Task description: Please retype the material beneath this task exactly, starting with its first line and finishing with the line containing "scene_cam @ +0".

[Data supplied]

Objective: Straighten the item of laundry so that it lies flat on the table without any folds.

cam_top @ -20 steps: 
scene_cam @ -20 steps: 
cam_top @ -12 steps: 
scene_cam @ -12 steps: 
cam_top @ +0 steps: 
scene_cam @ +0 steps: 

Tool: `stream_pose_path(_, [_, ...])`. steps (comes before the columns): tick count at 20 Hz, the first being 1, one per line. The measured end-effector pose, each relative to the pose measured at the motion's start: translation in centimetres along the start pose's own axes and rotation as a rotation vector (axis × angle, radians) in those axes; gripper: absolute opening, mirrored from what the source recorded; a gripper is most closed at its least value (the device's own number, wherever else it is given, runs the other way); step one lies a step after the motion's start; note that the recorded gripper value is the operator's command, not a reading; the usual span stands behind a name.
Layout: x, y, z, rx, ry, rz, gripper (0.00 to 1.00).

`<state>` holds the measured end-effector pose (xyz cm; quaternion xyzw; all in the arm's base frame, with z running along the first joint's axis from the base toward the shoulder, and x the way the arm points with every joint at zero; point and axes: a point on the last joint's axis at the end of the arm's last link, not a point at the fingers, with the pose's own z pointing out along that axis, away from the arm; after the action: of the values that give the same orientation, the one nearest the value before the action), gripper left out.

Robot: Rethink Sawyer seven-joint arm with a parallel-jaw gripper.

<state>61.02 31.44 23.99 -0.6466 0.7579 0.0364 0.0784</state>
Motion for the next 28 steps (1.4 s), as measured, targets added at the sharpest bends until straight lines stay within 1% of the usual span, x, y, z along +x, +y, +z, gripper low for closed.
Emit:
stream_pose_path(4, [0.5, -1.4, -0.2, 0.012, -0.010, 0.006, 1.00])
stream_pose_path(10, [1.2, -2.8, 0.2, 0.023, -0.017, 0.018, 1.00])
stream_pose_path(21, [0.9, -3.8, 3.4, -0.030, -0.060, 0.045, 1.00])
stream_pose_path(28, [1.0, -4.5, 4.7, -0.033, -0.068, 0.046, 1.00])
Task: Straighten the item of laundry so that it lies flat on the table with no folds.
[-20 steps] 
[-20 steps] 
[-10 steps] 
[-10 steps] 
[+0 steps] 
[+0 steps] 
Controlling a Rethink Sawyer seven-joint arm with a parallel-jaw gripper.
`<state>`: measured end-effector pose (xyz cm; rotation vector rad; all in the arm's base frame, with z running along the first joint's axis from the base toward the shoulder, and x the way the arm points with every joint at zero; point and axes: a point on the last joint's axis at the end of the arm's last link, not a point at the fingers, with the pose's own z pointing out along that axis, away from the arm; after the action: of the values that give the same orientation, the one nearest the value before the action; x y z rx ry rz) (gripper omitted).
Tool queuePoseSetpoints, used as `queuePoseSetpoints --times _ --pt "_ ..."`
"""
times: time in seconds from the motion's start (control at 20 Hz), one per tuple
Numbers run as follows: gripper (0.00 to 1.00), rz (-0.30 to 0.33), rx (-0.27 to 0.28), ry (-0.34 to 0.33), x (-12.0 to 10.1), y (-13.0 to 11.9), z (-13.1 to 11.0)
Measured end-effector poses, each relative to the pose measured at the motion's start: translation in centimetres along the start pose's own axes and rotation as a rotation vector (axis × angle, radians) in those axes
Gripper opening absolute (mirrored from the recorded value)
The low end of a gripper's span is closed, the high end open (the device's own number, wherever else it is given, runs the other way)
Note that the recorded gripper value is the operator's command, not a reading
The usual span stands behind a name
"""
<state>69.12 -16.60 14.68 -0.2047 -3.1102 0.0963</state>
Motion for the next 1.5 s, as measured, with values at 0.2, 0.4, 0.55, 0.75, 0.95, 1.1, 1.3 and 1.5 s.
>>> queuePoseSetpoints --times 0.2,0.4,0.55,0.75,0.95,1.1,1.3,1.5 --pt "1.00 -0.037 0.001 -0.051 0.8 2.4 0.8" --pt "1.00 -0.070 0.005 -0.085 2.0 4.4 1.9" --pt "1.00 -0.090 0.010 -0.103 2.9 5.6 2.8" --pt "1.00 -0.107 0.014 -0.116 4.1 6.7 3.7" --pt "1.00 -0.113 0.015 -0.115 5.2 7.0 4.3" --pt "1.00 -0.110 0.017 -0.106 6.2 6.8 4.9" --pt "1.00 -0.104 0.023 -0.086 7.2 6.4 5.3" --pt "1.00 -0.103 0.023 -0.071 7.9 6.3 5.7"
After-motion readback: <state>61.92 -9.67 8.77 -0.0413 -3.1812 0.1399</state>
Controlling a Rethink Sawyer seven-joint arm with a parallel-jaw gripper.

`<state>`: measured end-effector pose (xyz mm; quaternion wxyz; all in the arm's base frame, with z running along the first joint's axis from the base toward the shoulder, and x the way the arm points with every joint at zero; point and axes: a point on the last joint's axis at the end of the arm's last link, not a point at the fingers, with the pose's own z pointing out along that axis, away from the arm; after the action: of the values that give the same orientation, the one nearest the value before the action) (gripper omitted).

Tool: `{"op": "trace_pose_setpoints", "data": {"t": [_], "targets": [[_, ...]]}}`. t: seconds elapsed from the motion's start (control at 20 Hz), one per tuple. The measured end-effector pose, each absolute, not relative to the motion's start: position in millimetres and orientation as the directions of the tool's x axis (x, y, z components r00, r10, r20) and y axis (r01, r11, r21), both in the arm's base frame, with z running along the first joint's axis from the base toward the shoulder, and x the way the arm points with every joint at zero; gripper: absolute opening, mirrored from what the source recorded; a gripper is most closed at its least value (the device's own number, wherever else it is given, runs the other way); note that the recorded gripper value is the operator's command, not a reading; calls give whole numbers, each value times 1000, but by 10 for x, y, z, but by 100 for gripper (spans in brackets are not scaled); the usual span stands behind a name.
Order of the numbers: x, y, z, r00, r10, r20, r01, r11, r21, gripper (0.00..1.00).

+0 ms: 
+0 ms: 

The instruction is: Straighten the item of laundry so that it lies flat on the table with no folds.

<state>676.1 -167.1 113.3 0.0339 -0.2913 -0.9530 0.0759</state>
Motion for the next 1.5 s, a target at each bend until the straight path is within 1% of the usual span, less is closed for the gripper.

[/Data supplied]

Result of the task:
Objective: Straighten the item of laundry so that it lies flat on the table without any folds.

cam_top @ -20 steps: 
scene_cam @ -20 steps: 
cam_top @ -12 steps: 
scene_cam @ -12 steps: 
cam_top @ +0 steps: 
scene_cam @ +0 steps: 

Nothing more is required for this exercise.